The landscape has changed since 2011. The Social Services and Well-being (Wales) Act, in particular, strengthens the statutory and practice framework for safeguarding children and adults. It introduces a new duty on statutory partners to report to their local authority concerns that a child or adult is experiencing or is at risk of experiencing abuse, neglect or harm. The Act is supported by the revised statutory guidance that has been subject to significant cross-sector engagement. We have invested significantly, through dedicated training, to support practitioners to deliver the strengthened framework and have published those training resources on the care council website.

Of course, while the Act provides a stronger base for greater confidence that a case like Dylan’s could not happen again, it does not and cannot provide all of the answers. Much is made in the report of the issues of elective home education, and there is no doubt that this is part of the picture here, but it is far from the whole picture. Dylan died because he was invisible to the services and professionals who could have been able to help and protect him.

There was a criminal investigation into Dylan’s death, and the Crown Prosecution Service took a decision that the prosecution of the parents was not in the best public interest. What is clear to me from the CPR is that no single service or professional let down Dylan but that, as a society, as a system, he was let down and allowed to remain invisible and unreachable.

I’m working closely with my colleagues the Cabinet Secretary for Education, the Cabinet Secretary for Health, Well-being and Sport and the Minister for Social Services and Public Health to consider the lessons from this case. Our response will be inclusive and seek to address the key issues of how services work together, how they pool their information and think family rather than individual in isolation, and about how we can prevent any child or young person from being so hidden from view that we cannot spot and address any risk of harm. ‘Think family’ is now more prevalent across professionals and agencies as part of approaches such as team around the family.

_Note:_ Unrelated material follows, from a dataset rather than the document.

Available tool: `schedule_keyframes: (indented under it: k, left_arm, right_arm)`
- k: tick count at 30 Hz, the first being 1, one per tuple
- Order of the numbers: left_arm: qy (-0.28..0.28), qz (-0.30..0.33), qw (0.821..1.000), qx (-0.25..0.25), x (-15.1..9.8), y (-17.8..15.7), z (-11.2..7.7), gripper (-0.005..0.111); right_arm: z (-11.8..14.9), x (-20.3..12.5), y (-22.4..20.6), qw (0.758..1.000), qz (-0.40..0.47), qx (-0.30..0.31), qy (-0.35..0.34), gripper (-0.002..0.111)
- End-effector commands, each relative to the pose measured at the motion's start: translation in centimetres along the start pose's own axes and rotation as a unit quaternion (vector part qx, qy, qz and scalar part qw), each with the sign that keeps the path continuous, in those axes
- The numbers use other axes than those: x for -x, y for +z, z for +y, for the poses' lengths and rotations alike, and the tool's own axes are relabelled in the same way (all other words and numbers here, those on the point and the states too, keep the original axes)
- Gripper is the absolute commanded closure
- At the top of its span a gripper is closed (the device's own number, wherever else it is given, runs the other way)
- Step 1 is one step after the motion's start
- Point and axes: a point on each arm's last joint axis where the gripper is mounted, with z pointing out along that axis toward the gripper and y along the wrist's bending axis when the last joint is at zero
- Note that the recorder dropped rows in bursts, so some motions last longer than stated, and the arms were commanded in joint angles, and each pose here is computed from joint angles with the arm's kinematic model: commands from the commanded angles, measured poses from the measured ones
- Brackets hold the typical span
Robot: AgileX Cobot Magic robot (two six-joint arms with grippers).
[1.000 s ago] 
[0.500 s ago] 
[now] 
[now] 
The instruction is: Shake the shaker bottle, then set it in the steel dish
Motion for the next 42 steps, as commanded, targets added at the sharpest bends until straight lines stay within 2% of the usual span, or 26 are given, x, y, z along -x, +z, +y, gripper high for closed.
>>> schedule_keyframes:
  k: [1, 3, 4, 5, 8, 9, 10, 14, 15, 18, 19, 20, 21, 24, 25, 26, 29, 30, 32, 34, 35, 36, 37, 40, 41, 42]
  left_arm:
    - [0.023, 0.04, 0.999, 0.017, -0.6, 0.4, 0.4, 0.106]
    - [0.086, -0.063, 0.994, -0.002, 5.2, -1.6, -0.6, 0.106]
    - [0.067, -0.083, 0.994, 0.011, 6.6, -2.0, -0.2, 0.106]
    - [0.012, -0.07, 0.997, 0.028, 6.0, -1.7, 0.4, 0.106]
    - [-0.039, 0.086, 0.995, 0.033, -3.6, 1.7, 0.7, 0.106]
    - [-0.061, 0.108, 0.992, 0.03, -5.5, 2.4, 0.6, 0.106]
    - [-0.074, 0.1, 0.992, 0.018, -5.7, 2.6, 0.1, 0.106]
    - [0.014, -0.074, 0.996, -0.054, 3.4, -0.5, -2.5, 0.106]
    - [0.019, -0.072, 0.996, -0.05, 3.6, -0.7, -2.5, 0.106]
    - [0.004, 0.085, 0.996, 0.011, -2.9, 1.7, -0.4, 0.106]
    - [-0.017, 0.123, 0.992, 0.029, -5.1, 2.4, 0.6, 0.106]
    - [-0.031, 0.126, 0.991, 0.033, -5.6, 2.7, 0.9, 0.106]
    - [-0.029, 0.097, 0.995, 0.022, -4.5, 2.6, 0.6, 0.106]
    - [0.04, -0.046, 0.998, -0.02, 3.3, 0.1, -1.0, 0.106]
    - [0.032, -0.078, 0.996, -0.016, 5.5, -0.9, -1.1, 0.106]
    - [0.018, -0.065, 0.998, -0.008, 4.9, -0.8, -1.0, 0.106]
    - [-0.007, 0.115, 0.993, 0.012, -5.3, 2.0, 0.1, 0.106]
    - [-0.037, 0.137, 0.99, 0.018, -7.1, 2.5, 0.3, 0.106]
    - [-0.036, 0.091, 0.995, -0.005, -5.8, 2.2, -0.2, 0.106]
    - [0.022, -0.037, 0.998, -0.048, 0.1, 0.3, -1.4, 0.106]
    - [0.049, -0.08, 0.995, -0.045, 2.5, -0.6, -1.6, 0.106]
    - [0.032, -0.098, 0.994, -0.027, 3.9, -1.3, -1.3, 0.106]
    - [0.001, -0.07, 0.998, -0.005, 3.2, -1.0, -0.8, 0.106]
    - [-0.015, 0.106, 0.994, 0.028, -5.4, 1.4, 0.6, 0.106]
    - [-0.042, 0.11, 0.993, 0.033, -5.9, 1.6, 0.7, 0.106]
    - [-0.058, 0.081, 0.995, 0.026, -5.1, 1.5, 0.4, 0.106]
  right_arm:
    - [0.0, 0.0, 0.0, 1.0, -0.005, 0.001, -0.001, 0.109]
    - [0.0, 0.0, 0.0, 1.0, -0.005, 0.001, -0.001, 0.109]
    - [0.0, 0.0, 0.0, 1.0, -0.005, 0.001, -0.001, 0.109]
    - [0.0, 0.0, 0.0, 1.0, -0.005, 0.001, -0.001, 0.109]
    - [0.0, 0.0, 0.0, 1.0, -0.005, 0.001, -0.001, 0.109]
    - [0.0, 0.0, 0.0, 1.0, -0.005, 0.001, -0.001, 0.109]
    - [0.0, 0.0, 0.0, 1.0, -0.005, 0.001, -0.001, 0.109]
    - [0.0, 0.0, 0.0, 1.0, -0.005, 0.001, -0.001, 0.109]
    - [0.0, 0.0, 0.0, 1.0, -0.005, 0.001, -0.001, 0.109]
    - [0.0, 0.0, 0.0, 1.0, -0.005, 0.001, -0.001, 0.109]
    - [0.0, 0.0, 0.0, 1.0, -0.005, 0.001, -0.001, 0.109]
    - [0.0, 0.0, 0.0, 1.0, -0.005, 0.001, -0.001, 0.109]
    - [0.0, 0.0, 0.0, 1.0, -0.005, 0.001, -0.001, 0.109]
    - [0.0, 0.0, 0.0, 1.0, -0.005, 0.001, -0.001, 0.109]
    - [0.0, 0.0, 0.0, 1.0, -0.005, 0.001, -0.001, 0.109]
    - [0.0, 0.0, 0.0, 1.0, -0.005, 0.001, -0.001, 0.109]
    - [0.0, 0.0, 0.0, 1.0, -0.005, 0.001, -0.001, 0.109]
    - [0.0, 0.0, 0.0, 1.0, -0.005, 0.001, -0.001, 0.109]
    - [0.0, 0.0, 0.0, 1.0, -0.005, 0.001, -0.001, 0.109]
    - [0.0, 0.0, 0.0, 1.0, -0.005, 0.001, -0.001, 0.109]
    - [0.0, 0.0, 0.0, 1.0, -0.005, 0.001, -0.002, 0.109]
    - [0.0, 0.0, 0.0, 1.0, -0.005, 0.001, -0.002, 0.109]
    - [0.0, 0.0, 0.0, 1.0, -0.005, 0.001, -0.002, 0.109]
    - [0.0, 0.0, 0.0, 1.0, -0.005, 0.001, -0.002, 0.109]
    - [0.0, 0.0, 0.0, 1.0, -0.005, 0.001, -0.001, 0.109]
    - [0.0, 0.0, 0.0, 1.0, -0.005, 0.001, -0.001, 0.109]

We will now consider how we can encourage and support professionals to act on their professional curiosity and have greater confidence to work effectively with families and be confident to escalate issues when needed, such as where the evidence for cause for concern might be, in fact, the lack of evidence of well-being. And we will consider the guidance and regulation in place for all adult and children’s services. Such consideration will, of course, include that around elective home education, but also in relation to the key milestones where parents and children would be anticipated to engage with health and other universal services, for example for vaccinations, the role of the health visitor, primary care teams, school nurses, GPs, and so on.

Dylan was not seen by any health, education, social or children’s services professionals between the age of 13 months and his death at the age of eight. In the final 18 months of Dylan’s life, efforts were made to engage with the family, and with Dylan, but with little success. We’ll never know how things may have turned out if those efforts had resulted in direct contact with Dylan. What we do know is that despite a level of concern, professionals were not able to gain access to a young and vulnerable child who died from a treatable condition.

This is a highly complex case, and you would not expect me, or my Cabinet colleagues, to respond in anything other than a considered manner. That said, I can report that whilst it is not routine practice to report to CPRs, I and my Cabinet colleagues feel that the unique issues raised by this case warrant us writing immediately to all safeguarding boards in Wales, and the national independent safeguarding board, drawing their attention to the issues raised and the findings of this report. I will be working closely with my colleagues to get to the heart of the issues raised by this case, and the CPR, and I will update the Chamber in due course of our intended actions.